The preferred way for me would be to have a couple of different new options for the paginator (pony requests if you wish):

max_pages:

  • This would be useful in limiting the maximum page to say 20, and if you have 25 objs per page, you would do "SELECT count(*) FROM (select 1 from real_query limit 500) tmp" instead of "SELECT count(*) FROM real_query". This should be more than fast enough assuming you have proper indexes in place.

Links-only:

  • This would give you only "next page" and "previous page" links. The trick is you can use a "SELECT objs FROM somepage WHERE id > last_page_id ORDER BY id LIMIT 25" to fetch the next page. This is lightning-fast if you have the proper indexes. This requires the ordering is done on an unique condition.

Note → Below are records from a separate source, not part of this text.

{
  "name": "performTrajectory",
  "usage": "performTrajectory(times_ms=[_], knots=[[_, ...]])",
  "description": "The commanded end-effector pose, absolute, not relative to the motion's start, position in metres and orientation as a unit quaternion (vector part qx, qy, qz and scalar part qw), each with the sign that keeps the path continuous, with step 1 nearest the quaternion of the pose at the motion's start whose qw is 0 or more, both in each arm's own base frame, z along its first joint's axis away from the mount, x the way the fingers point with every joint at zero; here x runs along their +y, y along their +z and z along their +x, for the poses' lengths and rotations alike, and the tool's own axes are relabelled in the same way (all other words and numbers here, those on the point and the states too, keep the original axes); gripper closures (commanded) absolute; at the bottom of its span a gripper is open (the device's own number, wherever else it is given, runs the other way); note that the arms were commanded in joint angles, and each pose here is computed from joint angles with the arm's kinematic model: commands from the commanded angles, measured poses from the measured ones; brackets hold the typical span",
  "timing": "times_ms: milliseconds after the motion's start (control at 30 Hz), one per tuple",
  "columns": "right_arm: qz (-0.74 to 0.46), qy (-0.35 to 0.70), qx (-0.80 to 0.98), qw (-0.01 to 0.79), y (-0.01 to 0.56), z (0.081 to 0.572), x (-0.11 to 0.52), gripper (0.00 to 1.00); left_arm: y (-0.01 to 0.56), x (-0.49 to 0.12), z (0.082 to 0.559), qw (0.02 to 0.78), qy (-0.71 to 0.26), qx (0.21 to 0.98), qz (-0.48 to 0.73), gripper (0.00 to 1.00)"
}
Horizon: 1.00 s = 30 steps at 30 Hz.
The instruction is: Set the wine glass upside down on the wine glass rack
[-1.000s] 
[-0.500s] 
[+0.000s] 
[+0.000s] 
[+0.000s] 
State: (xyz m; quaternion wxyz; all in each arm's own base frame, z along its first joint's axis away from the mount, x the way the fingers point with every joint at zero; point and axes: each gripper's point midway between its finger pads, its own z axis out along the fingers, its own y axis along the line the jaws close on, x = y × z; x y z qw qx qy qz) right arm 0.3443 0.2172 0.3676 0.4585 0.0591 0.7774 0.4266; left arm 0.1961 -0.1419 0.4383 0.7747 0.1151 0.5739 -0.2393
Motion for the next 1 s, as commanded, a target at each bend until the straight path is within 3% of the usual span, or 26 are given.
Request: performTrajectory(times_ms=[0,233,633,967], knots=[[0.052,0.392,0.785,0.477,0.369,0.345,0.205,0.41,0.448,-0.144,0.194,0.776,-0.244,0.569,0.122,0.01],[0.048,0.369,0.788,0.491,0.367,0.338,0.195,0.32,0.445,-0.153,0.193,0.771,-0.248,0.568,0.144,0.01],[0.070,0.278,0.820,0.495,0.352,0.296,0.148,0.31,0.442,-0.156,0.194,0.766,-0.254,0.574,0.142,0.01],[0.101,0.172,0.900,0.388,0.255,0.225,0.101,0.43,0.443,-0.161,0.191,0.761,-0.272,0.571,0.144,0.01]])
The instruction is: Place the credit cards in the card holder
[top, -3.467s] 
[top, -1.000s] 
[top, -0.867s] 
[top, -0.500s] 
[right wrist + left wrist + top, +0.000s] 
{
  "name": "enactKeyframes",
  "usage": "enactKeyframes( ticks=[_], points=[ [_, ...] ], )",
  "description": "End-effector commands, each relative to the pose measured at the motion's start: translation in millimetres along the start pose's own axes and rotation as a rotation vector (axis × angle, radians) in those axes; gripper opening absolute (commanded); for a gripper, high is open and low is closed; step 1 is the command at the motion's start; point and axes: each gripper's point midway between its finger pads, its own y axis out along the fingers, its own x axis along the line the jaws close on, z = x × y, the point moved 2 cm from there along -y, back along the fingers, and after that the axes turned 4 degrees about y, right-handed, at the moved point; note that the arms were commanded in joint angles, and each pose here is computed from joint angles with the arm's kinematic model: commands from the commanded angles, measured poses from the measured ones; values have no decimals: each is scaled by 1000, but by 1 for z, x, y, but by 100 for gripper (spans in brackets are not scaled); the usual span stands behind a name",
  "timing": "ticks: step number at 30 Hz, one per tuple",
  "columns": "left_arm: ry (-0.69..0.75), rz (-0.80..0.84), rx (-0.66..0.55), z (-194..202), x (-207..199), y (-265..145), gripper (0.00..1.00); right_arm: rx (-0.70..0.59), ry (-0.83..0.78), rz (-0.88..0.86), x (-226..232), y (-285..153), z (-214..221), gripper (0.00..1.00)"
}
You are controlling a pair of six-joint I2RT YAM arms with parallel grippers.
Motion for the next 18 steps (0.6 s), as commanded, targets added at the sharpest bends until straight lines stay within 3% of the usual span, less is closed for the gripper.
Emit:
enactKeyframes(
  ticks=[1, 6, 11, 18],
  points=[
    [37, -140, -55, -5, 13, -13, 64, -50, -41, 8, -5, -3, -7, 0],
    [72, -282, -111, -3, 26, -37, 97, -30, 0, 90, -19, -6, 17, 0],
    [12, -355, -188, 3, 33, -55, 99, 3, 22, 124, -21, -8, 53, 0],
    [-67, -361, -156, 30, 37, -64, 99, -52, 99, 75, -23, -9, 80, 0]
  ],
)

Using the estimated_count() method would still leave you open to people just going to page 10000, hit F5 a couple of times, and watch the DB server burn.

This ticket is closed and should remain so. The above ideas might be worth investigation. But not in this ticket.

comment:6 by trbs, 13 years ago

Just too add a little note. This estimation of total query count by using the tables statistics (reltuples in postgresql) won't work even if it would give back an a reasonable count all the time.

Since this will return the estimated amount of rows in a table not in query. It's very usual for a query backing the pager to have several WHERE clauses. eg: Blog.objects.filter(pub_date__lte=now, status="approved", site=site)

I really like the max pages idea, if page 20 still yields 25 results (or retrieve 26 so we know for sure there more then 25) we can just add another page number and go up one by one from there.